▼

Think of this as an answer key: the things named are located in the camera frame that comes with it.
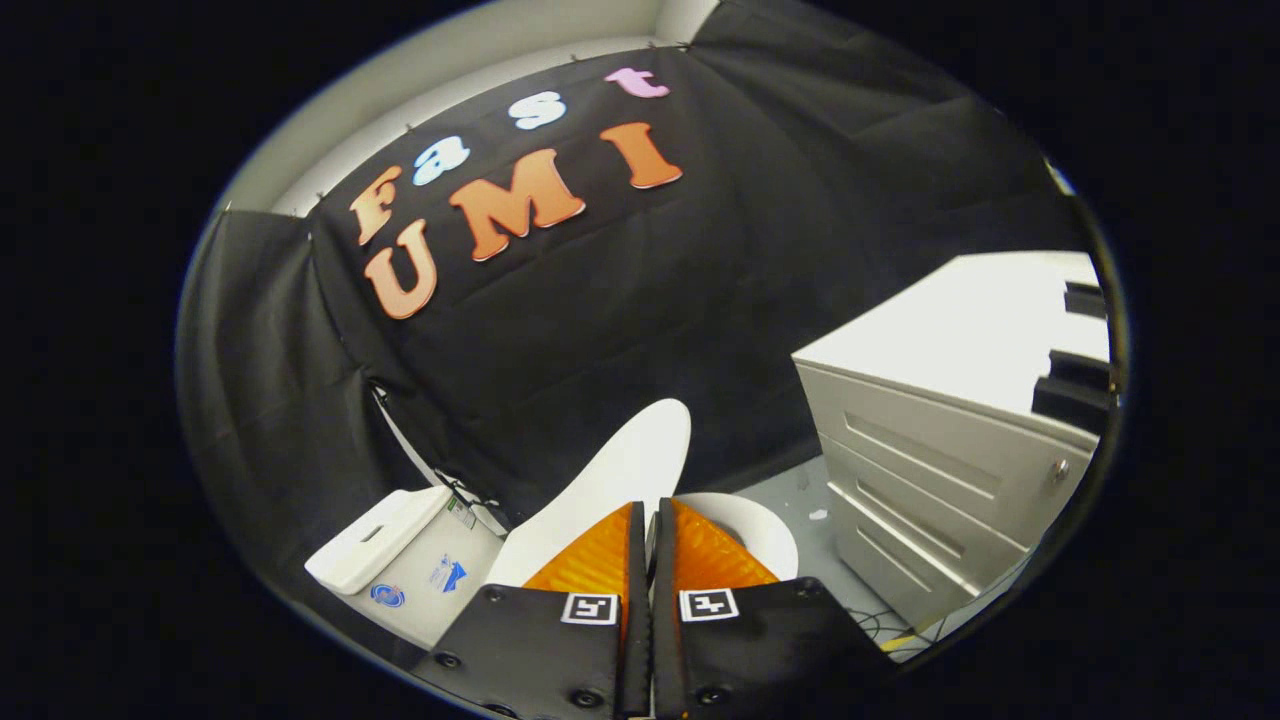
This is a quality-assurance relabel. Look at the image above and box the white drawer cabinet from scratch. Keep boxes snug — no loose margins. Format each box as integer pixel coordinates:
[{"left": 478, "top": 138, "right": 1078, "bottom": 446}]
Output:
[{"left": 792, "top": 250, "right": 1113, "bottom": 633}]

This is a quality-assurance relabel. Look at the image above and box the white pipe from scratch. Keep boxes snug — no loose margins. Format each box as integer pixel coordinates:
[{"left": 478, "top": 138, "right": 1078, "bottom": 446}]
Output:
[{"left": 372, "top": 385, "right": 446, "bottom": 491}]

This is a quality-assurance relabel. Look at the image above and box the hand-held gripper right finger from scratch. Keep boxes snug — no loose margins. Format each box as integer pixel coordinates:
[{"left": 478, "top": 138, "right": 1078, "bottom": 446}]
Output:
[{"left": 648, "top": 497, "right": 891, "bottom": 720}]

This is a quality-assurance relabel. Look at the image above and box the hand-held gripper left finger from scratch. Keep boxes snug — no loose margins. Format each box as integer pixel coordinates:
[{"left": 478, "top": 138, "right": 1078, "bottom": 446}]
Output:
[{"left": 410, "top": 500, "right": 653, "bottom": 720}]

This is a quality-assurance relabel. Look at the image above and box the black backdrop cloth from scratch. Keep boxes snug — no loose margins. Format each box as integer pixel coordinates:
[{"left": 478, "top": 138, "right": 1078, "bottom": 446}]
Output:
[{"left": 178, "top": 0, "right": 1091, "bottom": 641}]

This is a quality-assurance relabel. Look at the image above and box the tangle of black cables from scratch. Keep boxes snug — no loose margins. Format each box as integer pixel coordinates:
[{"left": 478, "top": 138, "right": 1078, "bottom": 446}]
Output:
[{"left": 850, "top": 603, "right": 963, "bottom": 658}]

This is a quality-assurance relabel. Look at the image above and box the white toilet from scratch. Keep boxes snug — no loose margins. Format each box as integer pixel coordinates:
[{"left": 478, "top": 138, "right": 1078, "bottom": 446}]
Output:
[{"left": 305, "top": 487, "right": 801, "bottom": 651}]

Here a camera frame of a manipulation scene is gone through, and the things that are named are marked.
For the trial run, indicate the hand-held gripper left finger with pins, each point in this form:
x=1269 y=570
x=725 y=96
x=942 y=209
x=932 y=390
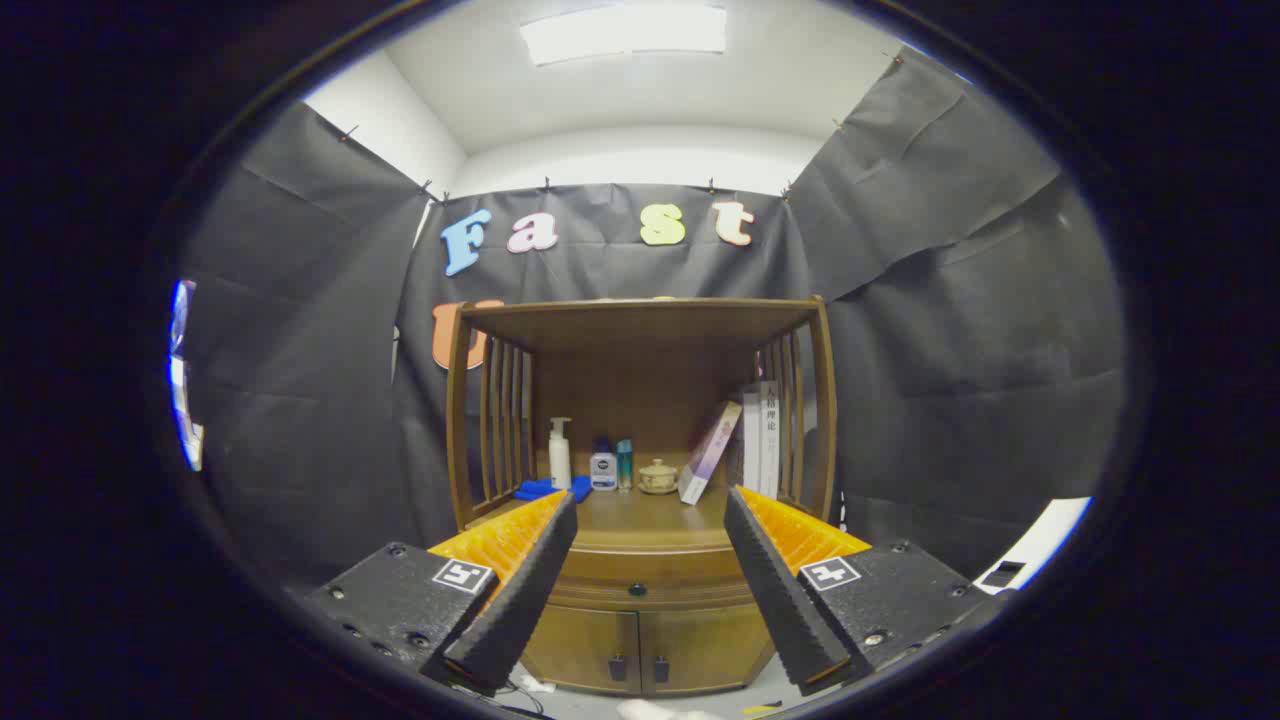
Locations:
x=520 y=600

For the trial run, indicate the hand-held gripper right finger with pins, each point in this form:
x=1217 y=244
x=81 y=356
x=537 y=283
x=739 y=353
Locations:
x=780 y=590

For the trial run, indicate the wooden drawer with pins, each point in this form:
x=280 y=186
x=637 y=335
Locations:
x=620 y=570

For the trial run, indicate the wooden cabinet door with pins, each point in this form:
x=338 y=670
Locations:
x=700 y=645
x=580 y=645

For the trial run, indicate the wooden countertop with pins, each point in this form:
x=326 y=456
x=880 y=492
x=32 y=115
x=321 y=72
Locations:
x=640 y=515

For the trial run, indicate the wooden cabinet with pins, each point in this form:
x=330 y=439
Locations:
x=640 y=400

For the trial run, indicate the blue folded cloth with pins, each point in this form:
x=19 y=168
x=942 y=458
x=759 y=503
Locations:
x=545 y=490

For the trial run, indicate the white book black lettering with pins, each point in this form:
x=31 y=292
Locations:
x=769 y=450

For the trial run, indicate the white pump bottle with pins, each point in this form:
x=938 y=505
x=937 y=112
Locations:
x=560 y=465

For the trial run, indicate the purple white book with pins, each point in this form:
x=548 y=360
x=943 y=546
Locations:
x=705 y=460

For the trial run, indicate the white lotion bottle blue cap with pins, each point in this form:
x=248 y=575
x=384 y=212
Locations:
x=603 y=470

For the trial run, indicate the beige lidded teacup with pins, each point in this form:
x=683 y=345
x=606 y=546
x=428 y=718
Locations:
x=658 y=478

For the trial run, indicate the teal slim bottle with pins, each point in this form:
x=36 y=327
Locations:
x=625 y=465

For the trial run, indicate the white appliance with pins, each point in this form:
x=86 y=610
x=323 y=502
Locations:
x=1045 y=535

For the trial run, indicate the bright white panel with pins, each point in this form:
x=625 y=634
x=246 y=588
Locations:
x=180 y=390

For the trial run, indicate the ceiling light panel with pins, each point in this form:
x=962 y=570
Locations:
x=620 y=35

▲

◆ Task directions ◆
Repeat the records above word for word, apart from the pictures.

◆ Answer ◆
Think of this as an answer key: the things named are located in the camera frame that comes with it.
This is a quality-assurance relabel. Look at the image above and box the white drawer cabinet from scratch. Keep boxes snug — no loose margins. Format each box as integer pixel coordinates:
[{"left": 478, "top": 138, "right": 1078, "bottom": 446}]
Output:
[{"left": 792, "top": 250, "right": 1113, "bottom": 633}]

This is a quality-assurance relabel. Look at the image above and box the white pipe from scratch. Keep boxes snug — no loose margins. Format each box as integer pixel coordinates:
[{"left": 478, "top": 138, "right": 1078, "bottom": 446}]
Output:
[{"left": 372, "top": 385, "right": 446, "bottom": 491}]

This is a quality-assurance relabel. Look at the image above and box the hand-held gripper right finger from scratch. Keep boxes snug — no loose margins. Format each box as integer pixel coordinates:
[{"left": 478, "top": 138, "right": 1078, "bottom": 446}]
Output:
[{"left": 648, "top": 497, "right": 891, "bottom": 720}]

This is a quality-assurance relabel. Look at the image above and box the hand-held gripper left finger from scratch. Keep boxes snug — no loose margins. Format each box as integer pixel coordinates:
[{"left": 478, "top": 138, "right": 1078, "bottom": 446}]
Output:
[{"left": 410, "top": 500, "right": 653, "bottom": 720}]

This is a quality-assurance relabel. Look at the image above and box the black backdrop cloth from scratch. Keep boxes snug — no loose margins. Format each box as integer pixel coordinates:
[{"left": 478, "top": 138, "right": 1078, "bottom": 446}]
Output:
[{"left": 178, "top": 0, "right": 1091, "bottom": 641}]

This is a quality-assurance relabel. Look at the image above and box the tangle of black cables from scratch. Keep boxes snug — no loose margins. Format each box as integer pixel coordinates:
[{"left": 478, "top": 138, "right": 1078, "bottom": 446}]
Output:
[{"left": 850, "top": 603, "right": 963, "bottom": 658}]

This is a quality-assurance relabel. Look at the image above and box the white toilet from scratch. Keep boxes snug — no loose margins. Format each box as integer pixel coordinates:
[{"left": 478, "top": 138, "right": 1078, "bottom": 446}]
Output:
[{"left": 305, "top": 487, "right": 801, "bottom": 651}]

Here a camera frame of a manipulation scene is gone through, and the things that are named are marked.
For the trial run, indicate the hand-held gripper left finger with pins, each point in this form:
x=1269 y=570
x=725 y=96
x=942 y=209
x=932 y=390
Locations:
x=520 y=600

For the trial run, indicate the hand-held gripper right finger with pins, each point in this form:
x=1217 y=244
x=81 y=356
x=537 y=283
x=739 y=353
Locations:
x=780 y=590

For the trial run, indicate the wooden drawer with pins, each point in this form:
x=280 y=186
x=637 y=335
Locations:
x=620 y=570

For the trial run, indicate the wooden cabinet door with pins, each point in this form:
x=338 y=670
Locations:
x=700 y=645
x=580 y=645

For the trial run, indicate the wooden countertop with pins, each point in this form:
x=326 y=456
x=880 y=492
x=32 y=115
x=321 y=72
Locations:
x=640 y=515

For the trial run, indicate the wooden cabinet with pins, each point in this form:
x=330 y=439
Locations:
x=640 y=400

For the trial run, indicate the blue folded cloth with pins, each point in this form:
x=19 y=168
x=942 y=458
x=759 y=503
Locations:
x=545 y=490

For the trial run, indicate the white book black lettering with pins, each point in this form:
x=31 y=292
Locations:
x=769 y=450

For the trial run, indicate the white pump bottle with pins, each point in this form:
x=938 y=505
x=937 y=112
Locations:
x=560 y=465

For the trial run, indicate the purple white book with pins, each point in this form:
x=548 y=360
x=943 y=546
Locations:
x=705 y=460

For the trial run, indicate the white lotion bottle blue cap with pins, each point in this form:
x=248 y=575
x=384 y=212
Locations:
x=603 y=470

For the trial run, indicate the beige lidded teacup with pins, each point in this form:
x=683 y=345
x=606 y=546
x=428 y=718
Locations:
x=658 y=478

For the trial run, indicate the teal slim bottle with pins, each point in this form:
x=36 y=327
Locations:
x=625 y=465

For the trial run, indicate the white appliance with pins, each point in this form:
x=86 y=610
x=323 y=502
Locations:
x=1045 y=535

For the trial run, indicate the bright white panel with pins, each point in this form:
x=625 y=634
x=246 y=588
Locations:
x=180 y=390

For the trial run, indicate the ceiling light panel with pins, each point in this form:
x=962 y=570
Locations:
x=620 y=35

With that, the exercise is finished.